Information =
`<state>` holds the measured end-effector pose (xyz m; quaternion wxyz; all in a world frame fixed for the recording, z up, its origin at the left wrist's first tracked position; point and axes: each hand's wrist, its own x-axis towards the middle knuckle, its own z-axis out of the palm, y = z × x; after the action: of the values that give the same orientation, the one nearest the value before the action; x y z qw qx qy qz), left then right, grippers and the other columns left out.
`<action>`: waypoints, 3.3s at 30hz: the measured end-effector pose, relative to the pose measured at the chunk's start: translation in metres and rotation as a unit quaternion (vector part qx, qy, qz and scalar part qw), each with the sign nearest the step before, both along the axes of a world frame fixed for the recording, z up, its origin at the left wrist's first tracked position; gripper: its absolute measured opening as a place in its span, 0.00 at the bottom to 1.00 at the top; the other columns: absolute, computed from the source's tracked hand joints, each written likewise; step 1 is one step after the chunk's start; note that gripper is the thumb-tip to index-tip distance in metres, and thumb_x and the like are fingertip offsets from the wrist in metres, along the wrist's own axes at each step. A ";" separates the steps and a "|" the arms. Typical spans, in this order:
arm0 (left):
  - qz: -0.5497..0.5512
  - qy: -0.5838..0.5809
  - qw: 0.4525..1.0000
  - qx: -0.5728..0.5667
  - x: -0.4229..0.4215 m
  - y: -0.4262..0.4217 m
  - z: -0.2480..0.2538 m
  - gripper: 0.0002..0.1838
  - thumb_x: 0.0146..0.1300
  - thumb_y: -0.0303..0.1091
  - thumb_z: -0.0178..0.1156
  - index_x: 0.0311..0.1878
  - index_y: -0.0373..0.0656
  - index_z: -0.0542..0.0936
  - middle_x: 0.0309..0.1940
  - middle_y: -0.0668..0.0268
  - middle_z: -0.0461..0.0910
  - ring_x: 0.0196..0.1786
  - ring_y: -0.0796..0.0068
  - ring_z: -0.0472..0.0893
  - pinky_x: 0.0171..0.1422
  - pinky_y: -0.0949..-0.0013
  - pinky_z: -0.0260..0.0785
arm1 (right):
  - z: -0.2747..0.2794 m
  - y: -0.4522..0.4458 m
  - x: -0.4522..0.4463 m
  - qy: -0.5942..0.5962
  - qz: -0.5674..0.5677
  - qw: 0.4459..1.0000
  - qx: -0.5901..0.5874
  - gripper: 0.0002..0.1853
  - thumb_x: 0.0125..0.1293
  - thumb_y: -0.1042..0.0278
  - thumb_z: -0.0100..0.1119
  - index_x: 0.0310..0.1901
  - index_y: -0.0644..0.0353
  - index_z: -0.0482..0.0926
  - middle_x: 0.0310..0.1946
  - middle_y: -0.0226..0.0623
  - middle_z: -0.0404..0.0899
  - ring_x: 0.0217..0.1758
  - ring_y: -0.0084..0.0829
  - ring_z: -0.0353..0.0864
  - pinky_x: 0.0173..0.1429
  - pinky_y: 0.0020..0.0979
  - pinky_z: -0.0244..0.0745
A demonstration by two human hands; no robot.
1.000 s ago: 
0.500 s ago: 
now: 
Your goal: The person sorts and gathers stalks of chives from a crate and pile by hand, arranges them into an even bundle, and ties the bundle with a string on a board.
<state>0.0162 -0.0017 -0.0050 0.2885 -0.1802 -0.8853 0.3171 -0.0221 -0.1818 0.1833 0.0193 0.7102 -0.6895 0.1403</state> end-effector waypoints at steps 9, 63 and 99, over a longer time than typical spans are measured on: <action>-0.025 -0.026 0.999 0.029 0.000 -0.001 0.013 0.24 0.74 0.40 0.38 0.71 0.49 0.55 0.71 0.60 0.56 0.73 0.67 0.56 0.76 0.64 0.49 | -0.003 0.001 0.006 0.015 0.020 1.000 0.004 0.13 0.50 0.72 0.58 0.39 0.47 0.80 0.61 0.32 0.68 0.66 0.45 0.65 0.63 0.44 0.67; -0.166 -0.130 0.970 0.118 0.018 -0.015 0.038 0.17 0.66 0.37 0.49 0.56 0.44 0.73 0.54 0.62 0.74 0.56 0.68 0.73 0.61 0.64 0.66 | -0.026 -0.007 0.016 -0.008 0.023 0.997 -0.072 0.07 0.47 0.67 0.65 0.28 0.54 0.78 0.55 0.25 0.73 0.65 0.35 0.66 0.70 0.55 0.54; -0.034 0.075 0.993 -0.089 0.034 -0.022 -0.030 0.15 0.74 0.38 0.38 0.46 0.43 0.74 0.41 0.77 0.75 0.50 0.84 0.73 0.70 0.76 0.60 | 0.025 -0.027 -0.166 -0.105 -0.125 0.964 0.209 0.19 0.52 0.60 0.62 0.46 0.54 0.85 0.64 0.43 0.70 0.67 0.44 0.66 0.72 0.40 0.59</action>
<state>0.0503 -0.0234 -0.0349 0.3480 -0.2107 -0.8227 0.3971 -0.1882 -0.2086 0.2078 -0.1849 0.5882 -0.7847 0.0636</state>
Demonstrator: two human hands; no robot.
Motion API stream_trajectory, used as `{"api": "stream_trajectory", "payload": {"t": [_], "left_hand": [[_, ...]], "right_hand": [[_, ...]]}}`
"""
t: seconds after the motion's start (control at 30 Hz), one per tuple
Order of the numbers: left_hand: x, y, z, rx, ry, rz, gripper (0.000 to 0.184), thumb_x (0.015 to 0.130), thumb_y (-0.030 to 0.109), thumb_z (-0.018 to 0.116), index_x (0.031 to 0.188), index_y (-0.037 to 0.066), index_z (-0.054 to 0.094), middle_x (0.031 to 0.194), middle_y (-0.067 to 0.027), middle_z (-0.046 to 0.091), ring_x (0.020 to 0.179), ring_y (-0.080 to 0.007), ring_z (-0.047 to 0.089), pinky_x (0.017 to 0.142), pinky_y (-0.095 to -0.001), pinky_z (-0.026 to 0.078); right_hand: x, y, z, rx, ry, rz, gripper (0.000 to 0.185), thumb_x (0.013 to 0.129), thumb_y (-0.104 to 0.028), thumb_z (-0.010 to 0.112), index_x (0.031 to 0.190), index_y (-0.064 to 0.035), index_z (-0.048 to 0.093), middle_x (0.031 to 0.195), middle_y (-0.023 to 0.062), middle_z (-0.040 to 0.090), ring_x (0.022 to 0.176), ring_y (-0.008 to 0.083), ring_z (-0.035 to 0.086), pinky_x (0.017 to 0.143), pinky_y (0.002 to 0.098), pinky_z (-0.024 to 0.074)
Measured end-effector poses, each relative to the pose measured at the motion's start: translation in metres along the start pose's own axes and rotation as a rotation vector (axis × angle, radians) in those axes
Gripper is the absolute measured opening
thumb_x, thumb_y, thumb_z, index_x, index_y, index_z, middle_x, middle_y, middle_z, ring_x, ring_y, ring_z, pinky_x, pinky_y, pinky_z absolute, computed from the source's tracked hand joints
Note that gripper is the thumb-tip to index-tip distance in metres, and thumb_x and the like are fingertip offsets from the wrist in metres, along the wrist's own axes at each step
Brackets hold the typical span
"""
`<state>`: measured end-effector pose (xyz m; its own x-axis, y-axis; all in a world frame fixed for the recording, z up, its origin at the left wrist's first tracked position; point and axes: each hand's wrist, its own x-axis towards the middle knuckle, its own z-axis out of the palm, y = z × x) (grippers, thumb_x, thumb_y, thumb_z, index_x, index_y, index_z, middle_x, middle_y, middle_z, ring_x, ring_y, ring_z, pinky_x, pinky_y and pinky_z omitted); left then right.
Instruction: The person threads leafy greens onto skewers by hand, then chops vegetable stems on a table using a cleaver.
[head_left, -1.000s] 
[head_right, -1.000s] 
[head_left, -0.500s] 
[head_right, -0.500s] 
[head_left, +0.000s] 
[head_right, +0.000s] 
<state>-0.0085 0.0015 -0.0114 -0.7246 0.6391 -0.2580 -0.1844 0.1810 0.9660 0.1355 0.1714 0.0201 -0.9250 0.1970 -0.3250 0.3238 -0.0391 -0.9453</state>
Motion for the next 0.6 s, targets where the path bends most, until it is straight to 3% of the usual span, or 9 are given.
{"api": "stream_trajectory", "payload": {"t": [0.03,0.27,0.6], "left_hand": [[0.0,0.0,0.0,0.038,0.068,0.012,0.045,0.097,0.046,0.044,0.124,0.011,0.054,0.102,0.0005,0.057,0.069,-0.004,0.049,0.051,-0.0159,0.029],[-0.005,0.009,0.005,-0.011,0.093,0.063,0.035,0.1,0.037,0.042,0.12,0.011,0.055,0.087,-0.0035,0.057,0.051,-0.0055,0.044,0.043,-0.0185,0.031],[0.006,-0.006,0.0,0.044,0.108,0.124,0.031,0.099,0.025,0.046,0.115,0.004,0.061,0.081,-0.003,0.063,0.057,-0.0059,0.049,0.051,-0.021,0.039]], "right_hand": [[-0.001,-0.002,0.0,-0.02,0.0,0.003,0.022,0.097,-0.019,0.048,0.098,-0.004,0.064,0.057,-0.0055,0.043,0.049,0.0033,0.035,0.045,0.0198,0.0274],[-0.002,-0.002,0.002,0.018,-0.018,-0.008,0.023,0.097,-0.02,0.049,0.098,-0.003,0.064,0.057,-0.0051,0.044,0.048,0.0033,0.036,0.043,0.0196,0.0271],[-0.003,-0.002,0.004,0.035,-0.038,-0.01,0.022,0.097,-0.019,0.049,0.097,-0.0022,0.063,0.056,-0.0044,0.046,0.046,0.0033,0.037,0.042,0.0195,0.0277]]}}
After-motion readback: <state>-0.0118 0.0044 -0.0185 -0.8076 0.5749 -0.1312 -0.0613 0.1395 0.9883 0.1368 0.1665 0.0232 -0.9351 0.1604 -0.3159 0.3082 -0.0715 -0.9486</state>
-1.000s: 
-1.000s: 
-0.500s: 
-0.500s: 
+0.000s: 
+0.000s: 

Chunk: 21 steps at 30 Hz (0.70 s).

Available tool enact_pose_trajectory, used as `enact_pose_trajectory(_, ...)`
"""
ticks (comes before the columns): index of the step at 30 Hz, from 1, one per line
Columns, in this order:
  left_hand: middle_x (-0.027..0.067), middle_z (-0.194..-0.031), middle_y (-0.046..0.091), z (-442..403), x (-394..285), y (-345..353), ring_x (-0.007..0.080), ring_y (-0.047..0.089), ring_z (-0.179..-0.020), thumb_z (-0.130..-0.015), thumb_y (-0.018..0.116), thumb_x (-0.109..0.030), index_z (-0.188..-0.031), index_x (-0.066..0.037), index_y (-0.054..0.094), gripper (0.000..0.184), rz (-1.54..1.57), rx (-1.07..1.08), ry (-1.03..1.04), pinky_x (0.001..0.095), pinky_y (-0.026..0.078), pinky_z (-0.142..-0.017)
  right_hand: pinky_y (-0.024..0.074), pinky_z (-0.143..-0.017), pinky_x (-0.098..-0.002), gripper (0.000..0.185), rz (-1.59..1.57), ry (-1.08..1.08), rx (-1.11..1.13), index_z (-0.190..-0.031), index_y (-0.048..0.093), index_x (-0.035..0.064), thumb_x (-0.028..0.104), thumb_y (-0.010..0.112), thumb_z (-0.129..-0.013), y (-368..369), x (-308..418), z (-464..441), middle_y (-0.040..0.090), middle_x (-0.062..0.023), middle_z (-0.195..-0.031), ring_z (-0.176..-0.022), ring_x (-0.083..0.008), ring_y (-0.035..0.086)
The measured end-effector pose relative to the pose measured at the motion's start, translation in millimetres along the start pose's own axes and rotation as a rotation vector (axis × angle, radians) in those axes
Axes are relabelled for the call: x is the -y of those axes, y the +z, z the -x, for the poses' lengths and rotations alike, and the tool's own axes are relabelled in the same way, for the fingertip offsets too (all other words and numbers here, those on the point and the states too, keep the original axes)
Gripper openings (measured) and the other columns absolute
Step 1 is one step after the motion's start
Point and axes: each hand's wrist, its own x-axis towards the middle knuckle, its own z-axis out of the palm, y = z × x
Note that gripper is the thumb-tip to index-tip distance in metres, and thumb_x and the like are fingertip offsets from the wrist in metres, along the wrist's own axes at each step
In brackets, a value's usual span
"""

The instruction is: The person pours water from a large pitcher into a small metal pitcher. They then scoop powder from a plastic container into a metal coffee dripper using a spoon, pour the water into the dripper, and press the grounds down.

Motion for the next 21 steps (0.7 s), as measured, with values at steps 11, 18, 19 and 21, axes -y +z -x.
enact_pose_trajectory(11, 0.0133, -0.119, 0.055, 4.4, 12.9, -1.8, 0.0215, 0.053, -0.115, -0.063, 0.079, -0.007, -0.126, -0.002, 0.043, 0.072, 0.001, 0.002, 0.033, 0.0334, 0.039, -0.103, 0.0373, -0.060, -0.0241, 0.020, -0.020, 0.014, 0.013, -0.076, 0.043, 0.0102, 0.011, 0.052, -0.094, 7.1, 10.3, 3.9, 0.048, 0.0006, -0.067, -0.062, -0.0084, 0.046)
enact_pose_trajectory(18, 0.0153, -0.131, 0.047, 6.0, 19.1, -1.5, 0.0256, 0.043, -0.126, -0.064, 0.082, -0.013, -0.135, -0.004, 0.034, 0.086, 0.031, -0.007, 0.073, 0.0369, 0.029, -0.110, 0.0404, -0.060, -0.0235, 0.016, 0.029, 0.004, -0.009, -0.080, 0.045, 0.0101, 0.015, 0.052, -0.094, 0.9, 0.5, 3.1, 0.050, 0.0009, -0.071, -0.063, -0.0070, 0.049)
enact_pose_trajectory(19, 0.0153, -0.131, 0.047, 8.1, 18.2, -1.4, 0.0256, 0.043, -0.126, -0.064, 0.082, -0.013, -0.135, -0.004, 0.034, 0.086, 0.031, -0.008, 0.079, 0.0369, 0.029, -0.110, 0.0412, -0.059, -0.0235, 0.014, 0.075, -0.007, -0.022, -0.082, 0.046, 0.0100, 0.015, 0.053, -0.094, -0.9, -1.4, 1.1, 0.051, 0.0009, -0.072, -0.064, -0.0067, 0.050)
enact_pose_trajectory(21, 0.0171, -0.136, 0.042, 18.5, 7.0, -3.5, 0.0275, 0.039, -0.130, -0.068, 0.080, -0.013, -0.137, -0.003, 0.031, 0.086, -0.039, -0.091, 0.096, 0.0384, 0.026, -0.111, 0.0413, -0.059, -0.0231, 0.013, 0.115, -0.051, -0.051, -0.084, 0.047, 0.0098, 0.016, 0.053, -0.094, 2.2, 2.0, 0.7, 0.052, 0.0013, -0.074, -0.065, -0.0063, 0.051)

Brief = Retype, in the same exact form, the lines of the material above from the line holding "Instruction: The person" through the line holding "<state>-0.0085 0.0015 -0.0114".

Response below =
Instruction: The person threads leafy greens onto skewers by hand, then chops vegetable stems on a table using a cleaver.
[head_left, -1.000s] 
[head_right, -1.000s] 
[head_left, -0.500s] 
[head_right, -0.500s] 
[head_left, +0.000s] 
[head_right, +0.000s] 
<state>-0.0085 0.0015 -0.0114 -0.7246 0.6391 -0.2580 -0.1844 0.1810 0.9660 0.1355 0.1714 0.0201 -0.9250 0.1970 -0.3250 0.3238 -0.0391 -0.9453</state>

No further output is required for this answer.